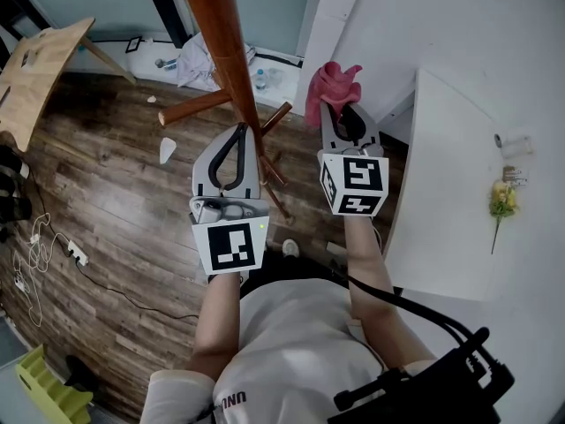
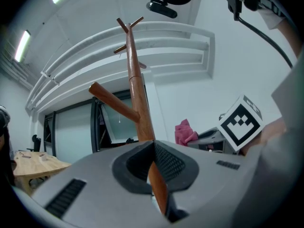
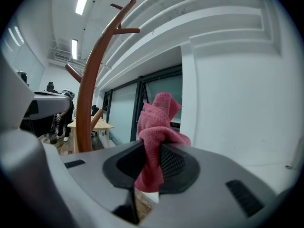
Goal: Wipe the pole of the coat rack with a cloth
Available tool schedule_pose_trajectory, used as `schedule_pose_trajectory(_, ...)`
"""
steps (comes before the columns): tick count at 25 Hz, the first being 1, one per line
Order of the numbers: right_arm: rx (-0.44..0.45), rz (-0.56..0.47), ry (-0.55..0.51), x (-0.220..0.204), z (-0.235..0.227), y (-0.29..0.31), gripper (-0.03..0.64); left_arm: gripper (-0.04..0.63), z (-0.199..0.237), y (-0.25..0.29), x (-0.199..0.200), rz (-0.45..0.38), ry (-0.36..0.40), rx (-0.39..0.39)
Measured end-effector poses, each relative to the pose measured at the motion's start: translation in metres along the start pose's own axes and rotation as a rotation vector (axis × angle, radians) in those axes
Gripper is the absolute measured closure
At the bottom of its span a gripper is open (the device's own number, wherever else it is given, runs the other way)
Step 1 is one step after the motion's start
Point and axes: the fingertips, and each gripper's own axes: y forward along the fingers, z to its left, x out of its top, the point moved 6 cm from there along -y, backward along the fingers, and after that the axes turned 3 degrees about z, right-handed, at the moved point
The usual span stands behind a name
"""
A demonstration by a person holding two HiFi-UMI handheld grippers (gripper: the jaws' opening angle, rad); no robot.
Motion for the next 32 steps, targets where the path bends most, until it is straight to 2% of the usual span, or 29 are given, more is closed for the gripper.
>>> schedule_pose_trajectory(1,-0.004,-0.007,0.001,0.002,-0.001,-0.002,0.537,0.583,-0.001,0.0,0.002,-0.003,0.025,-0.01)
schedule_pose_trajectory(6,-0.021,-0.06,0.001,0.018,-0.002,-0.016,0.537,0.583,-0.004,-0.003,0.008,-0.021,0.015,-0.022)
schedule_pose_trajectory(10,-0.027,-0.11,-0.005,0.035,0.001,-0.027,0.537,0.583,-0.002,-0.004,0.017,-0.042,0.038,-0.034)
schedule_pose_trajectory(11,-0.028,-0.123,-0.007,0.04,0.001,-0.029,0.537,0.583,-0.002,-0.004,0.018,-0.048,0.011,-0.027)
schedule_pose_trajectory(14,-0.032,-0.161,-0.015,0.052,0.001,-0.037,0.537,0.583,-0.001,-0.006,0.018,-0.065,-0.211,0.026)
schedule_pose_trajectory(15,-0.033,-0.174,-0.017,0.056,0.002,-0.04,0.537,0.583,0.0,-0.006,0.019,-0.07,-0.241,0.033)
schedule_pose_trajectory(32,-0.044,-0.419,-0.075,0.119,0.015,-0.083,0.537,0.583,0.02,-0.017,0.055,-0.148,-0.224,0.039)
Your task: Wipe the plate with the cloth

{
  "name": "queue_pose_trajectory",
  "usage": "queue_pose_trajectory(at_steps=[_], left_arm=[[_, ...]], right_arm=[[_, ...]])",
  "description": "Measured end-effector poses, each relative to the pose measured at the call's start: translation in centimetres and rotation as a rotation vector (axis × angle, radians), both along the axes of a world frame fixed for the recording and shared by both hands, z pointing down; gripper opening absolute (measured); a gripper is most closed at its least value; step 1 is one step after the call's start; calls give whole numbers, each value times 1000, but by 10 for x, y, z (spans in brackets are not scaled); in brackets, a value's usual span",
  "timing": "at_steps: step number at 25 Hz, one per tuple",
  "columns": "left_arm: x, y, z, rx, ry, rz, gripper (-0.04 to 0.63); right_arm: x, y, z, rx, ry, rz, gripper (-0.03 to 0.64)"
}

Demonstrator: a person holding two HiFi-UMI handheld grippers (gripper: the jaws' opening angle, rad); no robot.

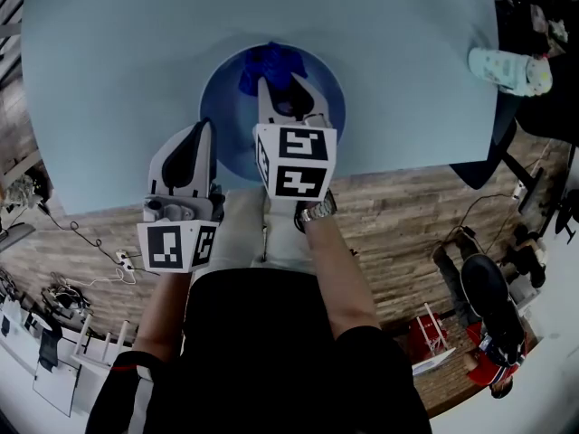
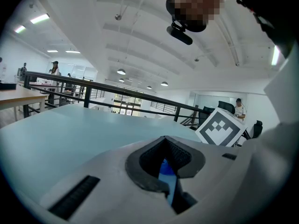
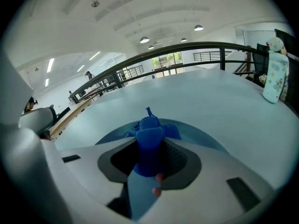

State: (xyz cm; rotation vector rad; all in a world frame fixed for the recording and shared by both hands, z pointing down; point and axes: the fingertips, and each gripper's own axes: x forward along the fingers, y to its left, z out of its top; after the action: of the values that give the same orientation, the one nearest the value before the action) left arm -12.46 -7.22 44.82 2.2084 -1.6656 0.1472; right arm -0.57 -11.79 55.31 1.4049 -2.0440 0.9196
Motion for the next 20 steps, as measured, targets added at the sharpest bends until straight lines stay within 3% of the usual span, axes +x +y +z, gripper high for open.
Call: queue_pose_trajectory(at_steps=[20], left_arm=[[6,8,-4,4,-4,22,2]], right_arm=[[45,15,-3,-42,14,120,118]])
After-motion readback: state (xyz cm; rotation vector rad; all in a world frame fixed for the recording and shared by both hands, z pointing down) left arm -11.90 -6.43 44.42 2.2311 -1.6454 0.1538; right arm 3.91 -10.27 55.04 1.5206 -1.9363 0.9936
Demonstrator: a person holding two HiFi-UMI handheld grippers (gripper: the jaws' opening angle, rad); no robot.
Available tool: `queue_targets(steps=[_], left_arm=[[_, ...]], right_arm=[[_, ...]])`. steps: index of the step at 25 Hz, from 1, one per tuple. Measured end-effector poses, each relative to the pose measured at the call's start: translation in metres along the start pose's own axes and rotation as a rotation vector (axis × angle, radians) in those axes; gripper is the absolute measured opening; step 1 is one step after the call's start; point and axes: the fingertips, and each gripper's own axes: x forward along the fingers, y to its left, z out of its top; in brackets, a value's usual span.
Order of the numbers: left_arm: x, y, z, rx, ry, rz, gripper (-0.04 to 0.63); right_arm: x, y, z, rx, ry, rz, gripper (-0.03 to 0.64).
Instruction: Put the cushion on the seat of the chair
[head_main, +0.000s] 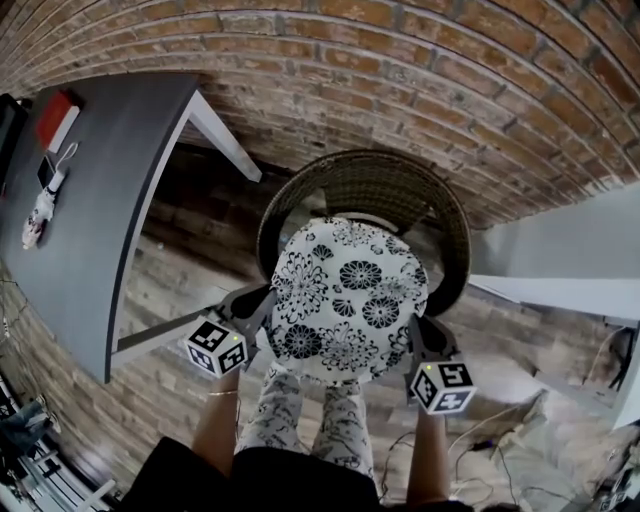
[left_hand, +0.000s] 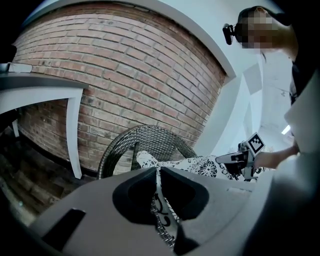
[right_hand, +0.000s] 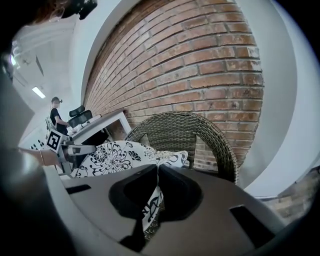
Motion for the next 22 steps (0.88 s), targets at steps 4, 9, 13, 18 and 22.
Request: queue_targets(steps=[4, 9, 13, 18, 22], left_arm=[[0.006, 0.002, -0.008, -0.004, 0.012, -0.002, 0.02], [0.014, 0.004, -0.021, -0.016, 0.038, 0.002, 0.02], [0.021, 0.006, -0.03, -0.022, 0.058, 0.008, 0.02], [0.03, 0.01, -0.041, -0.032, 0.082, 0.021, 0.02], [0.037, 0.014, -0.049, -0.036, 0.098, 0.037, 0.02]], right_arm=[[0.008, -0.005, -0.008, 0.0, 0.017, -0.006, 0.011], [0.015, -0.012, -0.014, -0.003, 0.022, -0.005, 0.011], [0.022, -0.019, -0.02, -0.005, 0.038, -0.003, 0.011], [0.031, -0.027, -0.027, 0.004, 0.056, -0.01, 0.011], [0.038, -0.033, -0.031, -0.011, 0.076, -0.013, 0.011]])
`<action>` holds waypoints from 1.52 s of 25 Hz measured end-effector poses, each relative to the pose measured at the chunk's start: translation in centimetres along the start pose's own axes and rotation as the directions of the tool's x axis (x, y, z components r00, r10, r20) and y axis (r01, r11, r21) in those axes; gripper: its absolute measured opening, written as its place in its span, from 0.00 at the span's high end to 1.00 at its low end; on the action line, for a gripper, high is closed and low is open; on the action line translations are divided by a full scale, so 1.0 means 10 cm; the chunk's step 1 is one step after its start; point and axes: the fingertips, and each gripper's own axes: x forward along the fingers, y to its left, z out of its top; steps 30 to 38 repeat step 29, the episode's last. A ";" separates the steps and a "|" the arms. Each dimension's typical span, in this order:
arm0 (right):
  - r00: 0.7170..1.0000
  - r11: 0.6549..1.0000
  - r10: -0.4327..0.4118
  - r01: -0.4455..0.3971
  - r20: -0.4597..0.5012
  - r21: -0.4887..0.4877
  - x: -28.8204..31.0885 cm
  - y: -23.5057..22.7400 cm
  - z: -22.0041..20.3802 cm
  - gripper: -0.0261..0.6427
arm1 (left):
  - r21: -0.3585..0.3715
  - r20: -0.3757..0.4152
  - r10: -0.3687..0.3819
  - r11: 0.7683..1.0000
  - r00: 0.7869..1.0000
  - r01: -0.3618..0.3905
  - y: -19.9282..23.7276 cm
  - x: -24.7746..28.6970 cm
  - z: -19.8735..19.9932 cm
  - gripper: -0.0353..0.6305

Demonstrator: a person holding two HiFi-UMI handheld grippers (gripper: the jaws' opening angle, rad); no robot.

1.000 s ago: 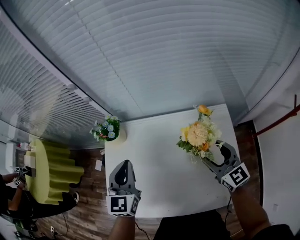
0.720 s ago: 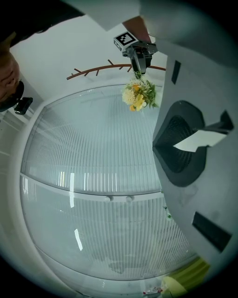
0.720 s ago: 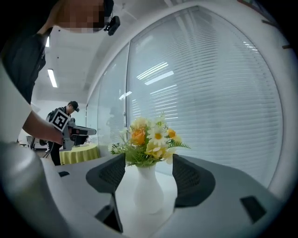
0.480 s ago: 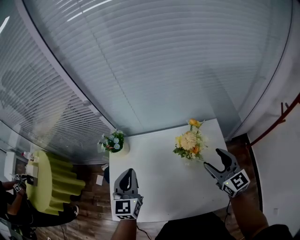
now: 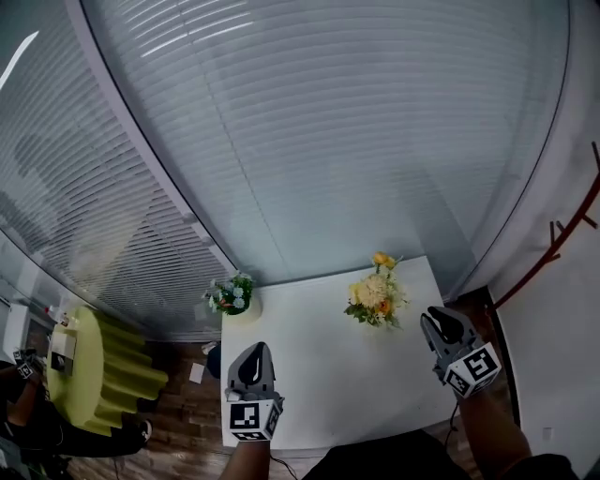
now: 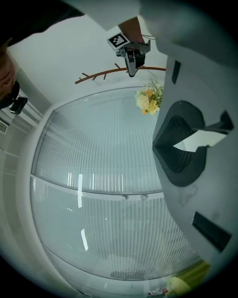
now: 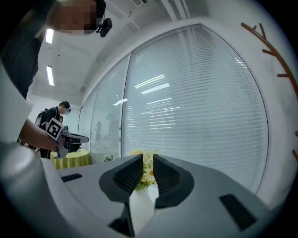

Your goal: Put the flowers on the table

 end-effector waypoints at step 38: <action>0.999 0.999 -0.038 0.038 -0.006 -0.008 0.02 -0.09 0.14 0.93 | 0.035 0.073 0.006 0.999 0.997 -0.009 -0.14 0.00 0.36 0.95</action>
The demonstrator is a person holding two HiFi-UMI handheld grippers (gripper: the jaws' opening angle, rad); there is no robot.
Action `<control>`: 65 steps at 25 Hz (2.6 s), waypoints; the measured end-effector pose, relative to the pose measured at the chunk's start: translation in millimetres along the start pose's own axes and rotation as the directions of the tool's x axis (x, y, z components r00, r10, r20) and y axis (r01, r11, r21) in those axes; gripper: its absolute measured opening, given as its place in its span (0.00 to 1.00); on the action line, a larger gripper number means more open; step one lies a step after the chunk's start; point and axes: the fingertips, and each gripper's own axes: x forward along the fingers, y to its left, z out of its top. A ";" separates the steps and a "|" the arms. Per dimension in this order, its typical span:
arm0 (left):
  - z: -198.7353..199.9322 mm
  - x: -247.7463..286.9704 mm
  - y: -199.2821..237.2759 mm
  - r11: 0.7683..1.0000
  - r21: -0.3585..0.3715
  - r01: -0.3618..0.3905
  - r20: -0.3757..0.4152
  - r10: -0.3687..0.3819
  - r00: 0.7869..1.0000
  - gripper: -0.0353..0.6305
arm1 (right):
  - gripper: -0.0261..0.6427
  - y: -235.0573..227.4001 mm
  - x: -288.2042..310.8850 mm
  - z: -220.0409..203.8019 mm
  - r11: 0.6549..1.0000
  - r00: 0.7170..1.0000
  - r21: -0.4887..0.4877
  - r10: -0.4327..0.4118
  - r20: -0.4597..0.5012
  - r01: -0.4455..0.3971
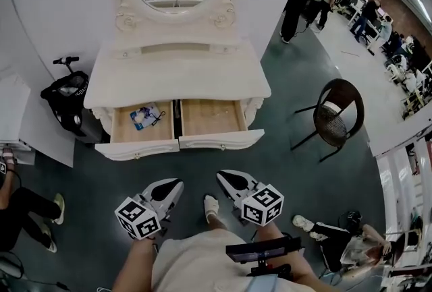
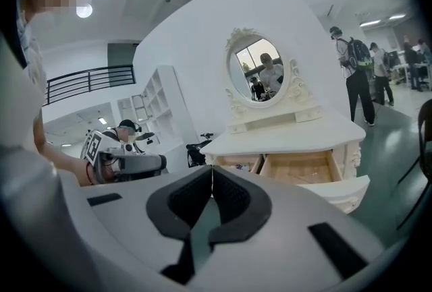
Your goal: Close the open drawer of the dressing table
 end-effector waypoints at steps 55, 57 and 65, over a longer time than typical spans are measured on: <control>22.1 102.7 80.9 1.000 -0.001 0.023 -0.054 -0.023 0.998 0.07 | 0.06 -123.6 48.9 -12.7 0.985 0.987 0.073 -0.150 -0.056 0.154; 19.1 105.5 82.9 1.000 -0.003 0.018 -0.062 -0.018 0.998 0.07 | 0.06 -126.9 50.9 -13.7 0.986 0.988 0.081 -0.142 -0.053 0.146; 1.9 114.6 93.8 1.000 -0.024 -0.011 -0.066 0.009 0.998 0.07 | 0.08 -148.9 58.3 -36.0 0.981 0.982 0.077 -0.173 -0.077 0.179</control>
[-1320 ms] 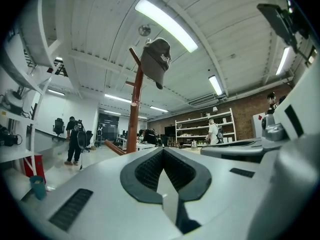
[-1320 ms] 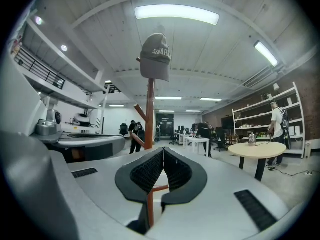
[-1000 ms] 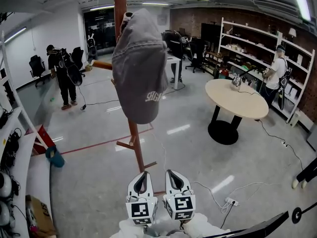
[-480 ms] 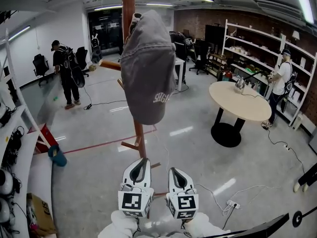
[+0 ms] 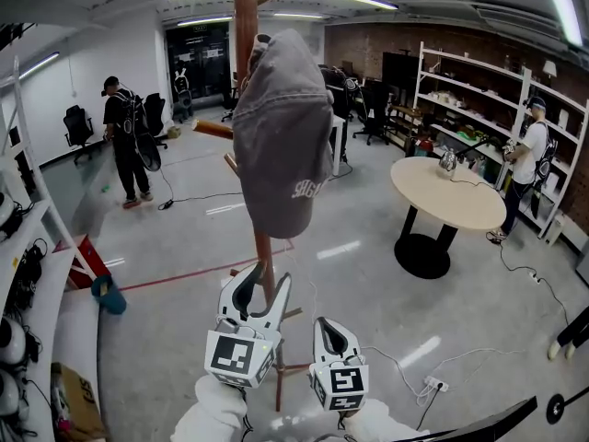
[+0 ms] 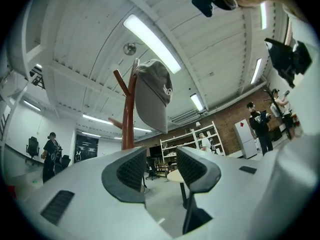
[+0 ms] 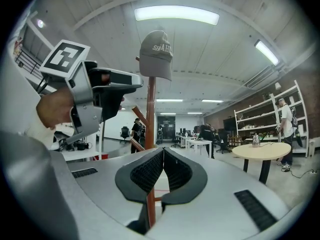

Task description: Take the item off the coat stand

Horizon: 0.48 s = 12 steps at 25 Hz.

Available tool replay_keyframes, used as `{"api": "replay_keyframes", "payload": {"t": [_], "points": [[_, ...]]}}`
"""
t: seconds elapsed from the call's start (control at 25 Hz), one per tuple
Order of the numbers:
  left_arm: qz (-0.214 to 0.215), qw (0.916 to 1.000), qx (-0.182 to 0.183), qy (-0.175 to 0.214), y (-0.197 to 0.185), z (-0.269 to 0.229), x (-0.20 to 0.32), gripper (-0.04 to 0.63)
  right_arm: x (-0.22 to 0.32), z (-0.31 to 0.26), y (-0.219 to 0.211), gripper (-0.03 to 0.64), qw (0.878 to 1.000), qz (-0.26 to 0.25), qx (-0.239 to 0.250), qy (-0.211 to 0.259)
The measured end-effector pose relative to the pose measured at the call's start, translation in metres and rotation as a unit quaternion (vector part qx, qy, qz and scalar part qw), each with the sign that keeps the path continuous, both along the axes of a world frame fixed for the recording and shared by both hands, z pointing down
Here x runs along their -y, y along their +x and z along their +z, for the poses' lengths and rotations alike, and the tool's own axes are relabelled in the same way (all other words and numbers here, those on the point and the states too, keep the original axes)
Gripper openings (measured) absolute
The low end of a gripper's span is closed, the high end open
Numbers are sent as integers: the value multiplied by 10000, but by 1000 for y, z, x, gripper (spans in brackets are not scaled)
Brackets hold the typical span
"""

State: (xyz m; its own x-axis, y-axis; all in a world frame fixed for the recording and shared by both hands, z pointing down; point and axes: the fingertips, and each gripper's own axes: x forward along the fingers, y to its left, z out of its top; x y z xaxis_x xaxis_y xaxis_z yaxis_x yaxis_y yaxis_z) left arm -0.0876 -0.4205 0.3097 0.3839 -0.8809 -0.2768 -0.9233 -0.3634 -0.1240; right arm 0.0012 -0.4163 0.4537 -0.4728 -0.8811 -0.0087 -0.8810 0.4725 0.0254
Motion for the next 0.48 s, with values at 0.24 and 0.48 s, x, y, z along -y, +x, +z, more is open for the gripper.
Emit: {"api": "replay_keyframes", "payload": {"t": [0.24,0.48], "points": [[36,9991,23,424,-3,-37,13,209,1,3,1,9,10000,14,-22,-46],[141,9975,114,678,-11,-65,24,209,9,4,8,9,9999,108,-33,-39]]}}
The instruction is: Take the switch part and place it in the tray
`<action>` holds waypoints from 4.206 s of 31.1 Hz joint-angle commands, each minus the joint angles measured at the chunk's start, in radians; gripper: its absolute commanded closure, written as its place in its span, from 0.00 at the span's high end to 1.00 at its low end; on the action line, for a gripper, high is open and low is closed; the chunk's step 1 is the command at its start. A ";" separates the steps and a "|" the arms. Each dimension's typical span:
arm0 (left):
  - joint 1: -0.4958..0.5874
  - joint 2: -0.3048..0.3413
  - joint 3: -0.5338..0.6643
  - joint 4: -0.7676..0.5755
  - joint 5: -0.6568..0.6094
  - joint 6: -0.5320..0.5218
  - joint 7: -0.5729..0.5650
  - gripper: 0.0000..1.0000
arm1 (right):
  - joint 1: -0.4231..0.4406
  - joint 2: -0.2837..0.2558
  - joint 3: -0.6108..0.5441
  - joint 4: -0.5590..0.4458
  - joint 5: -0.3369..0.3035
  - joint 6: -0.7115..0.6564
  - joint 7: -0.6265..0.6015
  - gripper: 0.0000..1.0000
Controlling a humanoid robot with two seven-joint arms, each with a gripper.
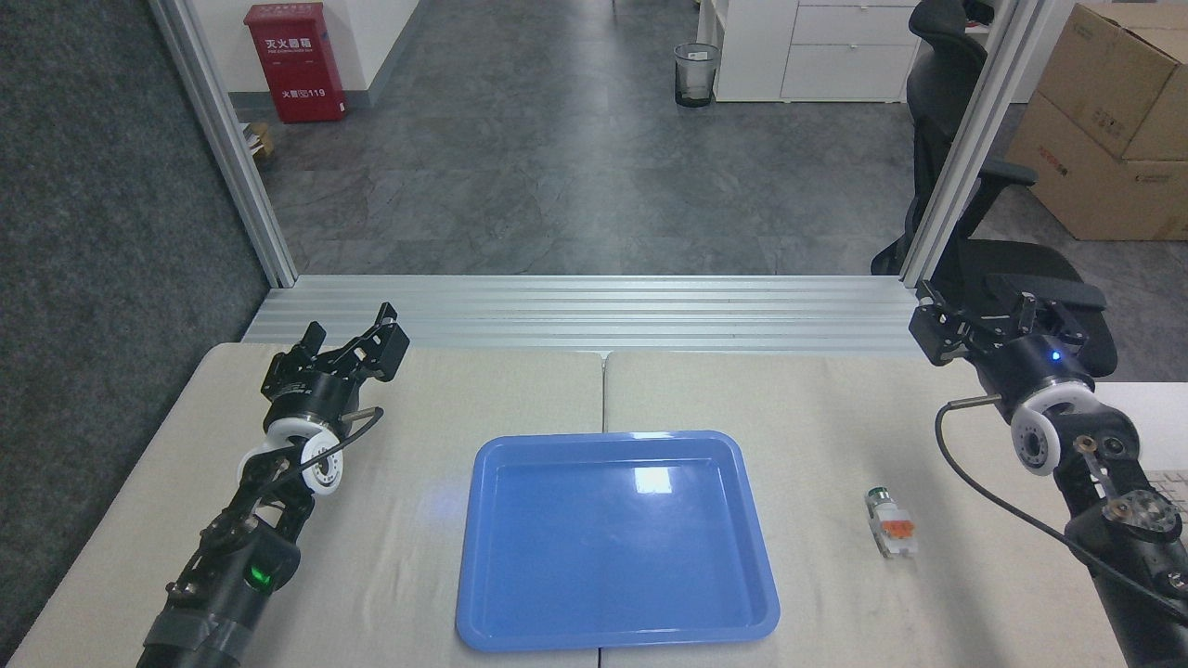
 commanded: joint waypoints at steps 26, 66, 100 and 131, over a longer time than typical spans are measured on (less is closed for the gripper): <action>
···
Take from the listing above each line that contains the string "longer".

 end-effector waypoints at steps 55, 57 and 65, over a longer time than typical spans are measured on: <control>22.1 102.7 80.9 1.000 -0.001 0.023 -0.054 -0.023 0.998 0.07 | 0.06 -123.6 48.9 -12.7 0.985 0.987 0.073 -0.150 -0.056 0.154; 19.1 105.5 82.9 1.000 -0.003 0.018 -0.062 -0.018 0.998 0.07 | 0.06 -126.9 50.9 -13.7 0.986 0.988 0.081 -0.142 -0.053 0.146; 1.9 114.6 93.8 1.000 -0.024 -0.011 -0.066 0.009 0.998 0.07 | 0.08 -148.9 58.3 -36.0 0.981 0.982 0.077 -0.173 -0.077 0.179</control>
 commanded: joint waypoints at steps 26, 66, 100 and 131, over a longer time than typical spans are measured on (less is closed for the gripper): <action>

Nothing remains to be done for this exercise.